Keg de Souza is an artist of Goan ancestry who lives and works on unceded Gadigal land in Sydney. Architecturally trained, she creates social and spatial environments, making reference to her lived experiences of squatting and organising with projects that use plant and food politics, temporary architecture, publishing and radical pedagogy. De Souza also draws from personal experiences of colonialism to inform her layered projects that centre voices that are often marginalised, for learning about Place. Themes of displacement – through lenses such as colonialism and gentrification – filter through her work, sharing (often lesser-known) stories of plants, people and Place.
Exhibitions and projects include;
Shipping Roots, Inverleith House, Royal Botanic Garden Edinburgh; Nganga toornung-nge dharraga Bunjil, Abbotsford Convent Co-commisioned with ACCA, Melbourne; Convivial City, Open Plan Commission, South London Gallery; Common Knowledge and Learning Curves, Griffith University Art Museum, Brisbane and Artspace, Sydney; The National: New Australian Art, AGNSW; 20th Biennale of Sydney and Setouchi Triennale, Japan; Temporary Spaces, Edible Places: Vancouver and Preservation as part of a multi-year project with Contemporary Art Gallery, Vancouver; Temporality in Architecture, Food and Communities, Delfina Foundation, London; Temporary Spaces, Edible Places, Atlas Arts, Isle of Skye and If There’s Something Strange In Your Neighbourhood, Ratmakan Kampung, Yogyakarta; 5th Auckland Triennial, 15th Jakarta Biennale and Vertical Villages (with ruangrupa) at 4A Centre for Contemporary Asian Art, Sydney.

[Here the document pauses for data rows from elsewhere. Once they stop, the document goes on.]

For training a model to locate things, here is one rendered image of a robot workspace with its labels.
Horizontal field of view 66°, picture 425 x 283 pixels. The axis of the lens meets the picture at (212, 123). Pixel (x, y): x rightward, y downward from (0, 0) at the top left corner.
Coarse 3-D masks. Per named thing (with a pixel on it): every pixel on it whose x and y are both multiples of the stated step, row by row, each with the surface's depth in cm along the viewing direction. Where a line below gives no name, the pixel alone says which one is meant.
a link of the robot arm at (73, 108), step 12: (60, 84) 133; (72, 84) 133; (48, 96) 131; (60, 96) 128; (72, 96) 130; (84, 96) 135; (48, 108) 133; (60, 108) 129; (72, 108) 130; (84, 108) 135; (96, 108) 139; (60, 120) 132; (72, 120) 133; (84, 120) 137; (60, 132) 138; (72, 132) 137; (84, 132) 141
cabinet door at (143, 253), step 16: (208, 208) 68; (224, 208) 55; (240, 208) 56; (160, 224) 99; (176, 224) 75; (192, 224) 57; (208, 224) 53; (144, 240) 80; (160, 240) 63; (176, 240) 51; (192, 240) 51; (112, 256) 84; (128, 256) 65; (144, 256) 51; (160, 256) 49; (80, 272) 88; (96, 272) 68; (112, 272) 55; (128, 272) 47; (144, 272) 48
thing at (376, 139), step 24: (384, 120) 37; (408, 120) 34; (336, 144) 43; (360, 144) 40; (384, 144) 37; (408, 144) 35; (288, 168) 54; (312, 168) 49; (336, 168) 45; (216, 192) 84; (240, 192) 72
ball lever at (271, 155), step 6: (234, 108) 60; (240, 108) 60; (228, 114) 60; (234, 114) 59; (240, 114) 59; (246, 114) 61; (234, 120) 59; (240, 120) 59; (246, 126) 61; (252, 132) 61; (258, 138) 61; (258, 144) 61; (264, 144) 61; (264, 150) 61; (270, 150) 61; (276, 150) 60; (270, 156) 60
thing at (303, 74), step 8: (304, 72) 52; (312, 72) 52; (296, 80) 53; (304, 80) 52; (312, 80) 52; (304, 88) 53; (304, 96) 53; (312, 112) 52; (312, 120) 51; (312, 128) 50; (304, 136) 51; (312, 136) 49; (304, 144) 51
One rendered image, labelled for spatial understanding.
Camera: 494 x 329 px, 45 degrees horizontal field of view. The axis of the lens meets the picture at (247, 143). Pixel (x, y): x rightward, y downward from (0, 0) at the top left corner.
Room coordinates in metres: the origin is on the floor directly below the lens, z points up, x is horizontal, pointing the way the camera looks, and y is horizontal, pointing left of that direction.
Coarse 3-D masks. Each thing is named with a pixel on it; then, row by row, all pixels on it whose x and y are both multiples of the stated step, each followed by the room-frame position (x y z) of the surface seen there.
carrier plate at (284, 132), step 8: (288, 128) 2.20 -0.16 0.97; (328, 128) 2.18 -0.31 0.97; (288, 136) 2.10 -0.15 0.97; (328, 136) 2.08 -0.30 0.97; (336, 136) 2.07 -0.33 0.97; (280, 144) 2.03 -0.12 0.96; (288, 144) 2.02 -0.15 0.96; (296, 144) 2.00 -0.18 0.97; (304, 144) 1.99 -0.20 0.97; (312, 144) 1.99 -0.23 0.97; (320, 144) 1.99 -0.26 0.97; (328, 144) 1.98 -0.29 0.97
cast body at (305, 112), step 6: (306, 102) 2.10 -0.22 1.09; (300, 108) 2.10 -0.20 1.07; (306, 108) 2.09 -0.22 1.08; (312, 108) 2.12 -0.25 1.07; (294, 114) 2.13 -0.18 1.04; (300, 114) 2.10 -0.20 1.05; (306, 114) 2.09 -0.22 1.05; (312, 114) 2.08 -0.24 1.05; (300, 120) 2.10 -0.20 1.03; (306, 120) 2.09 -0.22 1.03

Keg is represented by Booklyn Artist Alliance, NY for her artist’s books and zines which she has been publishing for over 20 years and has a PhD, through the Wominjeka Djeembana Research Lab, MADA, Monash University.
I acknowledge and pay my respects to the Gadigal people of the Eora nation, and all Traditional Custodians, on whose lands and waters I live, work and travel through. I pay my respects to past, present and emerging Elders, their culture and continued connection to land and community.